Like clockwork, we all began turning off the lights, closing the doors and hiding together. Just like we were always taught to do. As we sat, I texted my parents, my siblings and my boyfriend. I didn’t want to scare them but I needed them to know much I loved them in case anything happened. I sobbed and sobbed trying to remain as quiet as possible while the coworker who warned us all of what was happening, called the police to tell them we were still down there. I silently sobbed more thinking we wouldn’t be found. My friends grabbed each of my hands and let me sob in their arms. They didn’t leave either of my sides until the police finally shined their lights through the window.
My coworker whispered, “I’m going to let go of your hand now and let them in” and my heart sank at first, I didn’t want her to leave my side or let me go. I didn’t want that to be the last exchange of words we had. I sat there shaking until the police finally entered and had us identify ourselves as students. We put our hands up and they ran us out of the building. We ran past our office, past our belongings, and up the stairs I’d gone so many times before to set up for UAB events. But this time was different. I sobbed into my shoulder while my arms were up until we were left outside guarded by police cars. The coworker who had led us through all of this decided we should find shelter somewhere else, and we ran to Campbell Hall.
We saw students looking terrified outside of their residence room windows and we screamed at the top of our lungs “we are students, please let us in” until they finally did. We huddled in a dark hallway together listening to the police scanner, desperate for updates. I sat in Campbell Hall with my coworkers, UAB members, and friends for hours and hours until we could finally go home. I will never forget that night. I will never forget the fear in my friends’ faces as they wondered whether we’d make it out or not.

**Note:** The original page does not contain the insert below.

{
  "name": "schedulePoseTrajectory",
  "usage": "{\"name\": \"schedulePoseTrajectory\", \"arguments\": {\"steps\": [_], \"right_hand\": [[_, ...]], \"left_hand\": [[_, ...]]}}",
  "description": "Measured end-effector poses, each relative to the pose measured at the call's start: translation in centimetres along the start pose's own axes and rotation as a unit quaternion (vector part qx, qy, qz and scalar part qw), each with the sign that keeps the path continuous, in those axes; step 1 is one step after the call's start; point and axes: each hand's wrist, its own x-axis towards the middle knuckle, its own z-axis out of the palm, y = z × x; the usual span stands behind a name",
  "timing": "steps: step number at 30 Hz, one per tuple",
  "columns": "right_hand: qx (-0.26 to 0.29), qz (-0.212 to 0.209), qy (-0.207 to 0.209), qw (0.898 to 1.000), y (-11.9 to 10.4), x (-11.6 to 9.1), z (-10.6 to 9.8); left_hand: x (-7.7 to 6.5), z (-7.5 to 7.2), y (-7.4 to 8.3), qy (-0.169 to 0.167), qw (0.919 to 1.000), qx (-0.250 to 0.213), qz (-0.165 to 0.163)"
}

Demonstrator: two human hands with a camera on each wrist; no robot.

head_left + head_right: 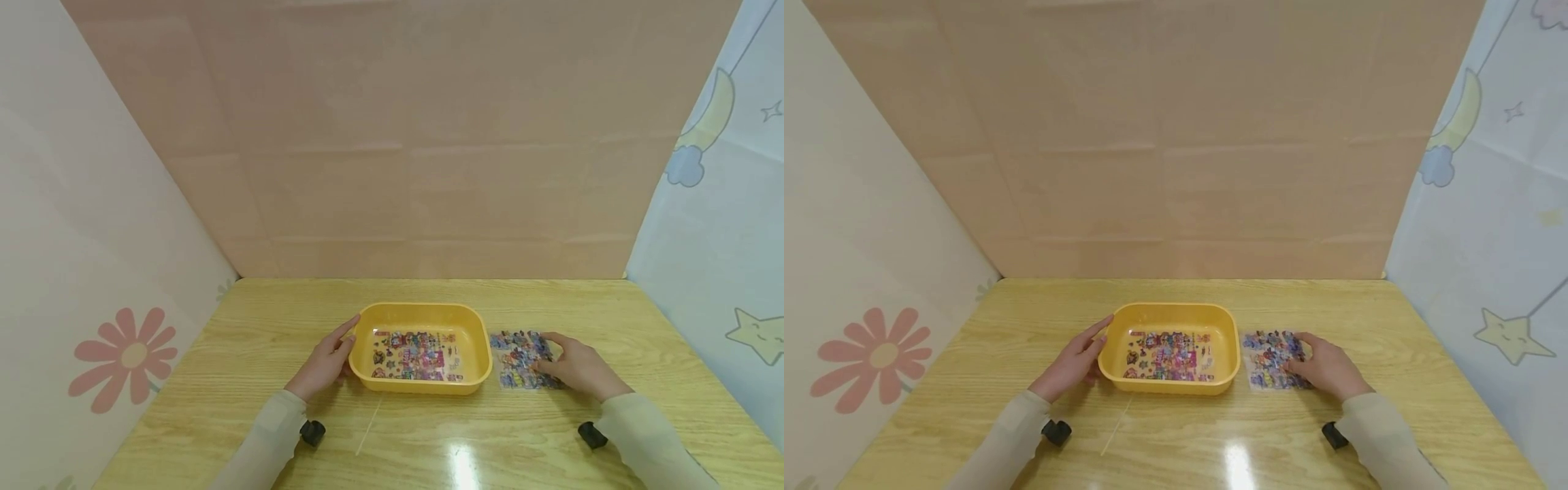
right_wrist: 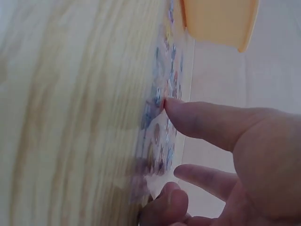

This is something no individual should ever have to go through, and it’s going to take time for our community to heal. My heart is with Arielle, Alexandria, and Brian. They are beautiful people who did not deserve what happened to them. It will forever haunt me that the shooter was one floor above me, and things could have been very different for those of us in the basement. I know I should feel lucky to be alive, but I don’t. I feel sick. I feel helpless. I feel guilty. It was the worst day of my life yet I’m still considered one of the lucky ones. None of us should need luck to go to school and stay alive.